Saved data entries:
────────────────

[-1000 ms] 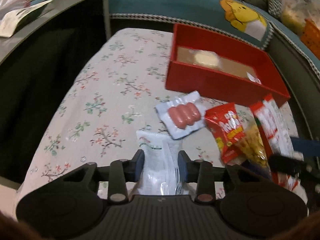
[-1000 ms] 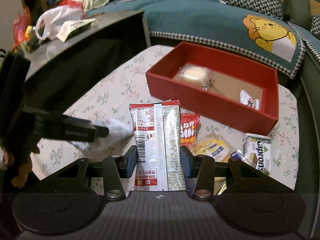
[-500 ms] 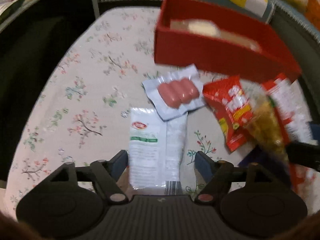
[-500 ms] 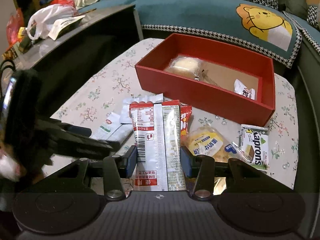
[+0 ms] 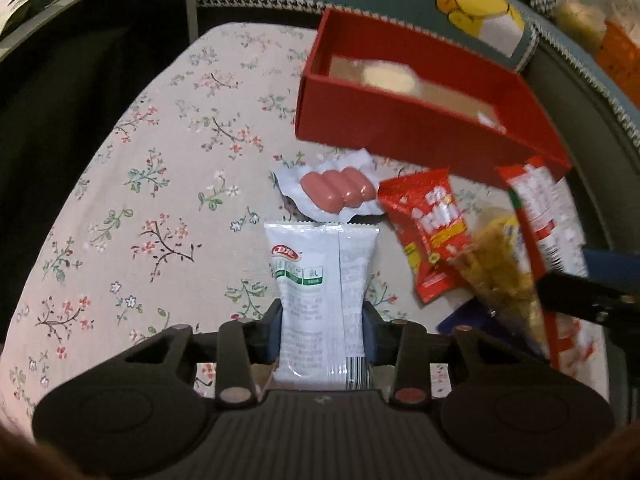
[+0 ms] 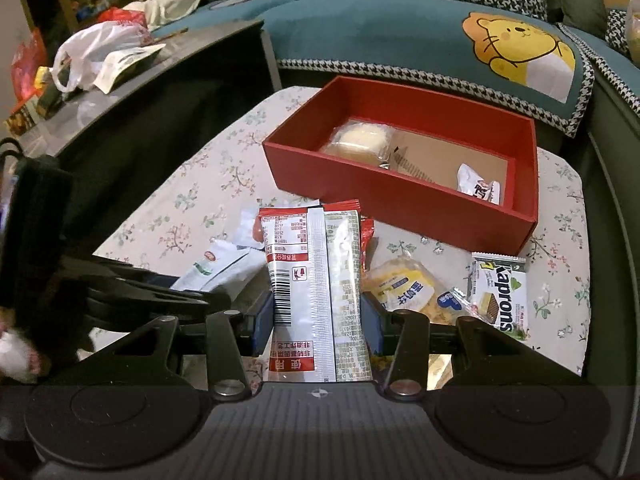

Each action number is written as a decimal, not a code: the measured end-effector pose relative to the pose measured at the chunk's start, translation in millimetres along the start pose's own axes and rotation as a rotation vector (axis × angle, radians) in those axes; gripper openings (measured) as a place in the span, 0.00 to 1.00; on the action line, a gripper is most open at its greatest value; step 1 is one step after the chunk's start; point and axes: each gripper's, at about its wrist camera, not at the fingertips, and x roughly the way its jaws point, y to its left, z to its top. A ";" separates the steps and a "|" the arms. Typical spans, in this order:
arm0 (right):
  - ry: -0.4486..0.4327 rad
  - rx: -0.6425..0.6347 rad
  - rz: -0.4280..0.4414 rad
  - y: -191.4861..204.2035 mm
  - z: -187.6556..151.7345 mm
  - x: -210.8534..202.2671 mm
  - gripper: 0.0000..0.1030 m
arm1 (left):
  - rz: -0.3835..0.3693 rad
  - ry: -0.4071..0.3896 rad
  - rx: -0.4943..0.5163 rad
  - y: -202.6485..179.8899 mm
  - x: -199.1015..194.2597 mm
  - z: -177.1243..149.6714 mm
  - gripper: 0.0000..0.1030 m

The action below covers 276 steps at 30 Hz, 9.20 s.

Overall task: Organize snacks
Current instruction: 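Carry both pouches over the red box and lower them inside, then open the right tool to drop the striped pouch while the left tool releases the white pouch, then raise both open tools out of the red box and back over the table, then move the left tool to the red Trolli bag while the right tool reaches the yellow-label cake pouch, then grasp the Trolli bag with the left tool while the right tool grasps the cake pouch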

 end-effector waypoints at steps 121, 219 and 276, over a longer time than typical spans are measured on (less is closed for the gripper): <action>-0.146 0.114 -0.263 -82.5 89.3 40.9 0.60 | 0.050 -0.309 0.168 -81.2 30.8 143.5 1.00; 0.174 0.504 -0.170 -49.3 1.2 91.6 0.76 | -0.216 -0.135 -0.002 8.7 -16.1 79.2 1.00; -0.059 0.400 -0.049 -103.4 -7.4 -9.7 0.78 | 0.022 0.016 -0.008 -90.0 70.0 32.9 1.00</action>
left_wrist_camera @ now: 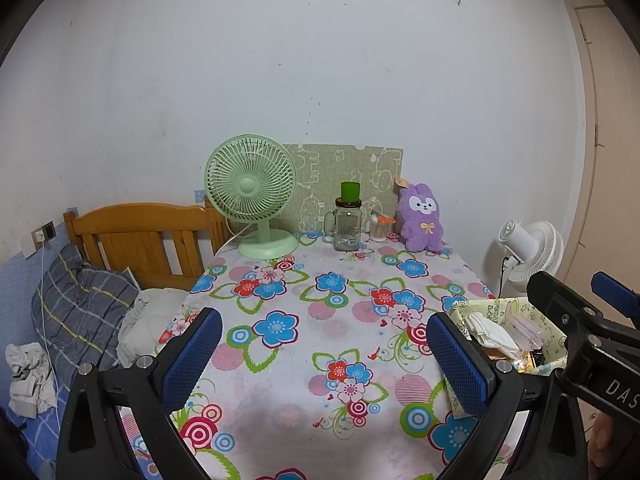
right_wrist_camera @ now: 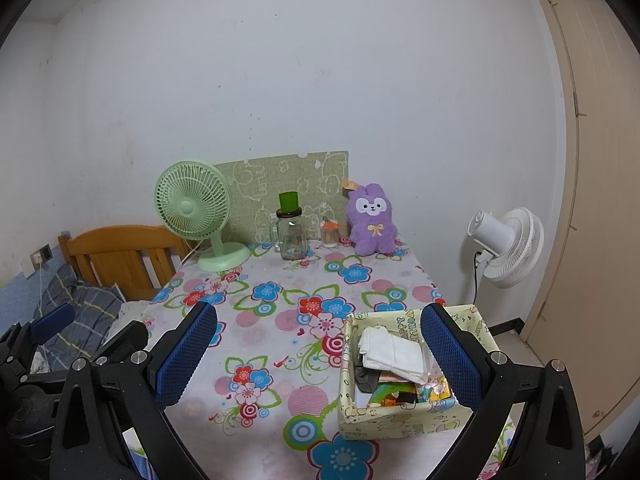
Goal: Organize soft objects
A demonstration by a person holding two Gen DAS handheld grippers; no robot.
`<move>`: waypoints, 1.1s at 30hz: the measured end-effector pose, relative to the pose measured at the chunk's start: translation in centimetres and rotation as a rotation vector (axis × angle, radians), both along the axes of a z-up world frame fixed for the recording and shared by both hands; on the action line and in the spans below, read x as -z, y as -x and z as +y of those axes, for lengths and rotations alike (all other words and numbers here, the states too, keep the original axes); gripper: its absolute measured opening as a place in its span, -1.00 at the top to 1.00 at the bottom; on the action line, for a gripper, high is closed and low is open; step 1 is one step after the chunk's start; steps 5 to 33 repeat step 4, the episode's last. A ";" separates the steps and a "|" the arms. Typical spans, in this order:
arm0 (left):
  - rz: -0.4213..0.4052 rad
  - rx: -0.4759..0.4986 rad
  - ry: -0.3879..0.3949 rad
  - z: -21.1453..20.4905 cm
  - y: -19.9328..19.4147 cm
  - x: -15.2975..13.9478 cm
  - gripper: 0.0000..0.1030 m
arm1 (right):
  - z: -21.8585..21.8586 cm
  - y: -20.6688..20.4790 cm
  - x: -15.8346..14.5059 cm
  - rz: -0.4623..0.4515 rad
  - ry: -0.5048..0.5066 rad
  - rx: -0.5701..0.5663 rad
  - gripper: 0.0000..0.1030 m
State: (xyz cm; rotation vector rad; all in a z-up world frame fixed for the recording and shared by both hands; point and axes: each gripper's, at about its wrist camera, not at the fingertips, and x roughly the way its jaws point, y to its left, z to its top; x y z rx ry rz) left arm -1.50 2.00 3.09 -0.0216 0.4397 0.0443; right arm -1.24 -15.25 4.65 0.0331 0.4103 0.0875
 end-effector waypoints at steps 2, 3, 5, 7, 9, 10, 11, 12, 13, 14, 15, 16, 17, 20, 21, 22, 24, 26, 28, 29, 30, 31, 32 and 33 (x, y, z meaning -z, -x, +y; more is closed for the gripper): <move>-0.003 -0.002 -0.002 0.0 0.0 -0.1 -1.00 | 0.0 0.0 0.0 0.000 -0.001 -0.002 -0.99; -0.004 -0.003 -0.001 0.0 0.0 -0.1 -0.99 | 0.0 -0.1 0.0 -0.001 -0.002 -0.003 -0.99; -0.004 -0.003 0.000 0.0 -0.1 -0.1 -0.99 | 0.0 -0.1 -0.1 -0.001 -0.004 -0.003 -0.99; -0.004 -0.003 0.000 0.0 -0.1 -0.1 -0.99 | 0.0 -0.1 -0.1 -0.001 -0.004 -0.003 -0.99; -0.004 -0.003 0.000 0.0 -0.1 -0.1 -0.99 | 0.0 -0.1 -0.1 -0.001 -0.004 -0.003 -0.99; -0.004 -0.003 0.000 0.0 -0.1 -0.1 -0.99 | 0.0 -0.1 -0.1 -0.001 -0.004 -0.003 -0.99; -0.004 -0.003 0.000 0.0 -0.1 -0.1 -0.99 | 0.0 -0.1 -0.1 -0.001 -0.004 -0.003 -0.99; -0.004 -0.003 0.000 0.0 -0.1 -0.1 -0.99 | 0.0 -0.1 -0.1 -0.001 -0.004 -0.003 -0.99; -0.004 -0.003 0.000 0.0 -0.1 -0.1 -0.99 | 0.0 -0.1 -0.1 -0.001 -0.004 -0.003 -0.99; -0.004 -0.003 0.000 0.0 -0.1 -0.1 -0.99 | 0.0 -0.1 -0.1 -0.001 -0.004 -0.003 -0.99; -0.004 -0.003 0.000 0.0 -0.1 -0.1 -0.99 | 0.0 -0.1 -0.1 -0.001 -0.004 -0.003 -0.99; -0.004 -0.003 0.000 0.0 -0.1 -0.1 -0.99 | 0.0 -0.1 -0.1 -0.001 -0.004 -0.003 -0.99; -0.004 -0.003 0.000 0.0 -0.1 -0.1 -0.99 | 0.0 -0.1 -0.1 -0.001 -0.004 -0.003 -0.99; -0.004 -0.003 0.000 0.0 -0.1 -0.1 -0.99 | 0.0 -0.1 -0.1 -0.001 -0.004 -0.003 -0.99; -0.004 -0.003 0.000 0.0 -0.1 -0.1 -0.99 | 0.0 -0.1 -0.1 -0.001 -0.004 -0.003 -0.99; -0.004 -0.003 0.000 0.0 -0.1 -0.1 -0.99 | 0.0 -0.1 -0.1 -0.001 -0.004 -0.003 -0.99; -0.004 -0.003 0.000 0.0 -0.1 -0.1 -0.99 | 0.0 -0.1 -0.1 -0.001 -0.004 -0.003 -0.99; -0.004 -0.003 0.000 0.0 -0.1 -0.1 -0.99 | 0.0 -0.1 -0.1 -0.001 -0.004 -0.003 -0.99; -0.004 -0.003 0.000 0.0 -0.1 -0.1 -0.99 | 0.0 -0.1 -0.1 -0.001 -0.004 -0.003 -0.99; -0.004 -0.003 0.000 0.0 -0.1 -0.1 -0.99 | 0.0 -0.1 -0.1 -0.001 -0.004 -0.003 -0.99; -0.004 -0.003 0.000 0.0 -0.1 -0.1 -0.99 | 0.0 -0.1 -0.1 -0.001 -0.004 -0.003 -0.99; -0.004 -0.003 0.000 0.0 -0.1 -0.1 -0.99 | 0.0 -0.1 -0.1 -0.001 -0.004 -0.003 -0.99; -0.004 -0.003 0.000 0.0 -0.1 -0.1 -0.99 | 0.0 -0.1 -0.1 -0.001 -0.004 -0.003 -0.99; -0.004 -0.003 0.000 0.0 -0.1 -0.1 -0.99 | 0.0 -0.1 -0.1 -0.001 -0.004 -0.003 -0.99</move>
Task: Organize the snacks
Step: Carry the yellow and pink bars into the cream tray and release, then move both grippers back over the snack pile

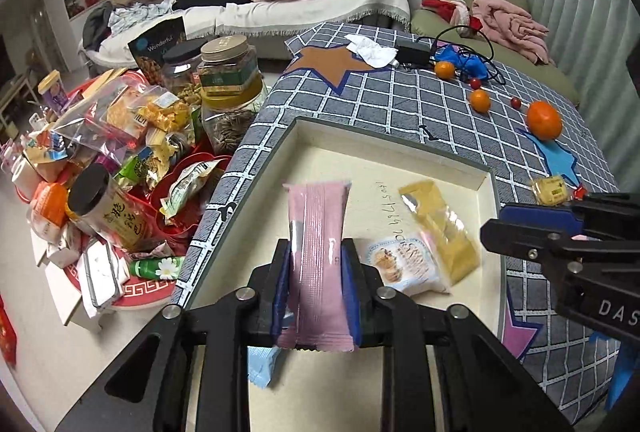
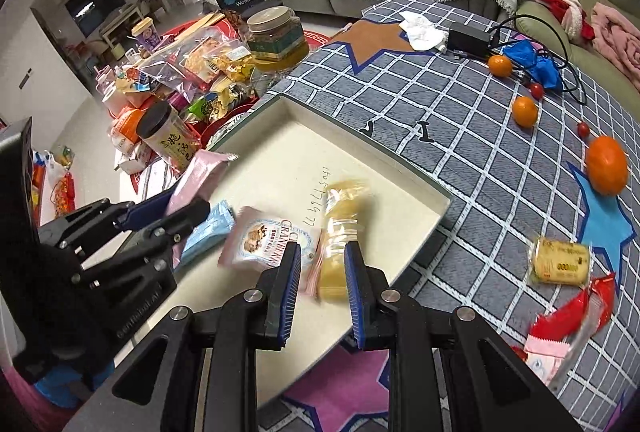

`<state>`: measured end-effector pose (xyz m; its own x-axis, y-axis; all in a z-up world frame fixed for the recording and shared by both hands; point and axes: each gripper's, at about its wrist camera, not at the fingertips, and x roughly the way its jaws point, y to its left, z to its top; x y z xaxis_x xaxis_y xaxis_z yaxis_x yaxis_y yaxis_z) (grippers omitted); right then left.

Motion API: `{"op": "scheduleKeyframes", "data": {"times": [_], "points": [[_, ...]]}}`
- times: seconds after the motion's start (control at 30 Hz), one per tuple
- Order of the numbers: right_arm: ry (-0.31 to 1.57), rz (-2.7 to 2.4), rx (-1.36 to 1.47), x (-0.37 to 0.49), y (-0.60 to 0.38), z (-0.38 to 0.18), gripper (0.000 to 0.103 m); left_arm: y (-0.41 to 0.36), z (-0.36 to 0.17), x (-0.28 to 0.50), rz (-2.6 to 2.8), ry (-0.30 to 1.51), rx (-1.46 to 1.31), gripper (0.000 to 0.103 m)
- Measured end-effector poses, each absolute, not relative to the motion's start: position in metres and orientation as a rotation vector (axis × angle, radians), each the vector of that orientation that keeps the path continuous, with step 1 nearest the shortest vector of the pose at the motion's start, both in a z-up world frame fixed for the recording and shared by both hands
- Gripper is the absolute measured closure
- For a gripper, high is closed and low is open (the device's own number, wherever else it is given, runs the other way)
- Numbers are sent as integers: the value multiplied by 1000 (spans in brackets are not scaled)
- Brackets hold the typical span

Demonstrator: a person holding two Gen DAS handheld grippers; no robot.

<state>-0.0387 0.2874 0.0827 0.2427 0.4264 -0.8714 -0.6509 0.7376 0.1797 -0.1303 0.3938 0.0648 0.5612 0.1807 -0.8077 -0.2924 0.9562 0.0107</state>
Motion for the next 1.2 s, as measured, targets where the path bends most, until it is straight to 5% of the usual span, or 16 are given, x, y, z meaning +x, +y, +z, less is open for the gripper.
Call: {"op": "scheduleKeyframes", "data": {"times": [0.03,0.07,0.1,0.17,1.2], "points": [[1111,750,-235,-37,288,81,78,392,64,-130,281,937,-119,41],[1122,754,-232,-36,287,79,71,391,64,-130,288,931,-108,29],[1126,751,-234,-36,287,78,43,389,64,-132,302,914,-92,19],[1108,713,-237,-35,281,78,13,385,65,-133,306,903,-64,19],[1121,345,43,-12,52,76,12,251,85,-119,72,952,49,18]]}}
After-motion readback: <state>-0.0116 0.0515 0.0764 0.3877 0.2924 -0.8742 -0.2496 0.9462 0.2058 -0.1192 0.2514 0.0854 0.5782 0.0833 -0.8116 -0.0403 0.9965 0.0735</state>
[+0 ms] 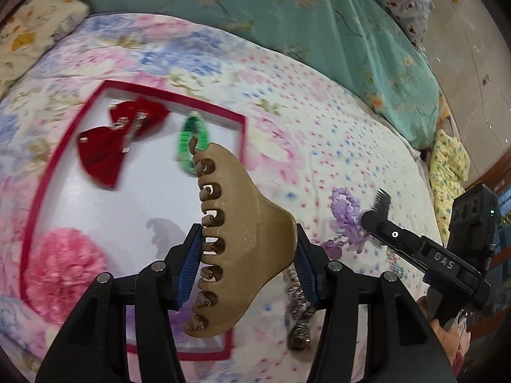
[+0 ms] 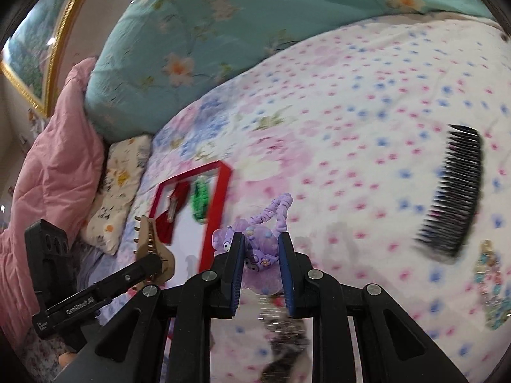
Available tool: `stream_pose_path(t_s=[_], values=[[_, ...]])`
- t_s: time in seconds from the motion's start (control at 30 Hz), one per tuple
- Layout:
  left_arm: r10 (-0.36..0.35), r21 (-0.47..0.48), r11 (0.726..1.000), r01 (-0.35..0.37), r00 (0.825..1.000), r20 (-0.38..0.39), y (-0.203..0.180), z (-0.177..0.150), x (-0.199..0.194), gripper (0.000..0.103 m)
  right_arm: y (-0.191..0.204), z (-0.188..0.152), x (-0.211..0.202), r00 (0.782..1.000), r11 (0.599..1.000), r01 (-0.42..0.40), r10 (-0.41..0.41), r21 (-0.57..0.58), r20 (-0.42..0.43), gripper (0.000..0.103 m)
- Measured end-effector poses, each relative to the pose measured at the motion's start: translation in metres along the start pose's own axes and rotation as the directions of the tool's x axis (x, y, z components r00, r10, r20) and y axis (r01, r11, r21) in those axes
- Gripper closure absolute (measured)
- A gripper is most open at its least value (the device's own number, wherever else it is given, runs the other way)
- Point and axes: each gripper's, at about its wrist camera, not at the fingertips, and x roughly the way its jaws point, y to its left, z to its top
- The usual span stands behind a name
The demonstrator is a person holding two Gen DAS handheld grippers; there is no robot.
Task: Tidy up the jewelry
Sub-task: 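Carry the claw clip and plush keychain into the tray and release both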
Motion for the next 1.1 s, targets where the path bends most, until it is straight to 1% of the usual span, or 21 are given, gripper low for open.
stream_pose_path(t_s=[0.17, 0.3, 0.5, 0.67, 0.77, 0.9, 1.1], values=[[0.023, -0.031, 0.999, -0.022, 1.0, 0.02, 0.025, 0.001, -0.012, 0.05, 0.035, -0.002, 0.012, 0.998, 0.997, -0.055, 0.054, -0.045, -0.016, 0.082], [0.037, -0.039, 0.999, -0.036, 0.999, 0.028, 0.039, 0.003, -0.018, 0.05, 0.058, -0.003, 0.026, 0.996, 0.994, -0.082, 0.08, -0.071, -0.035, 0.082], [0.056, -0.058, 0.997, -0.054, 0.998, 0.034, 0.06, 0.006, -0.022, 0.05, 0.081, -0.006, 0.043, 0.993, 0.989, -0.108, 0.102, -0.098, -0.06, 0.082], [0.087, -0.06, 0.995, -0.085, 0.996, 0.035, 0.08, 0.012, -0.021, 0.05, 0.094, -0.01, 0.063, 0.99, 0.986, -0.122, 0.113, -0.112, -0.083, 0.082], [0.105, -0.058, 0.993, -0.103, 0.994, 0.027, 0.092, 0.015, -0.016, 0.05, 0.1, -0.012, 0.079, 0.989, 0.985, -0.121, 0.109, -0.12, -0.1, 0.082], [0.12, -0.07, 0.99, -0.119, 0.993, 0.011, 0.109, 0.018, -0.005, 0.05, 0.111, -0.014, 0.102, 0.989, 0.982, -0.105, 0.087, -0.157, -0.118, 0.082], [0.137, -0.071, 0.988, -0.137, 0.991, -0.012, 0.122, 0.02, 0.015, 0.05, 0.113, -0.019, 0.135, 0.988, 0.981, -0.051, 0.023, -0.19, -0.15, 0.082]])
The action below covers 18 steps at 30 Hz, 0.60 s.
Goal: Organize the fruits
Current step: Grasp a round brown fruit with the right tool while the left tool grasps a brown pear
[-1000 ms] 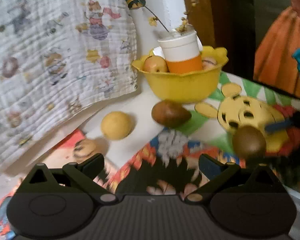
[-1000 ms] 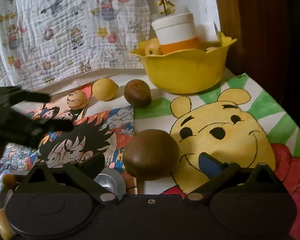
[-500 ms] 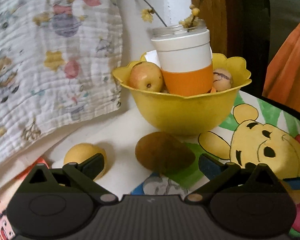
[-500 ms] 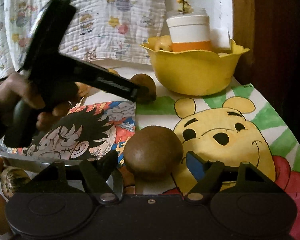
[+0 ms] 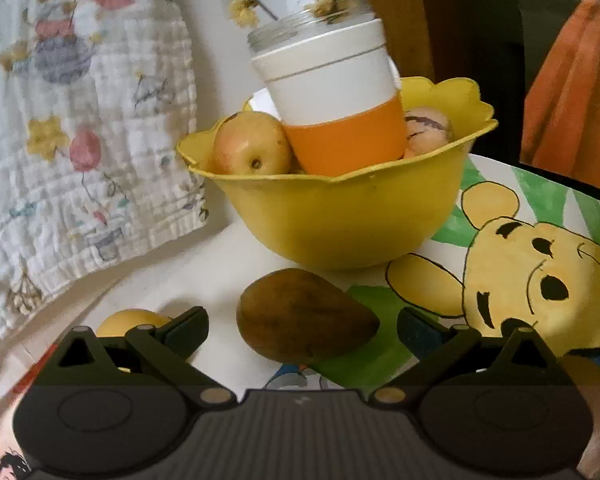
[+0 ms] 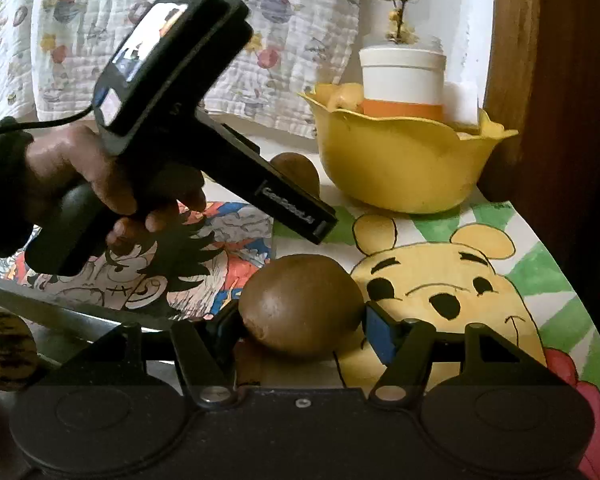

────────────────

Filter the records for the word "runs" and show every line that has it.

SOLUTION:
- For a gripper, high is closed and low is open (the device's own number, wherever else it is given, runs the other way)
- A gripper is most open at its least value (the device's own number, wherever else it is given, runs the other way)

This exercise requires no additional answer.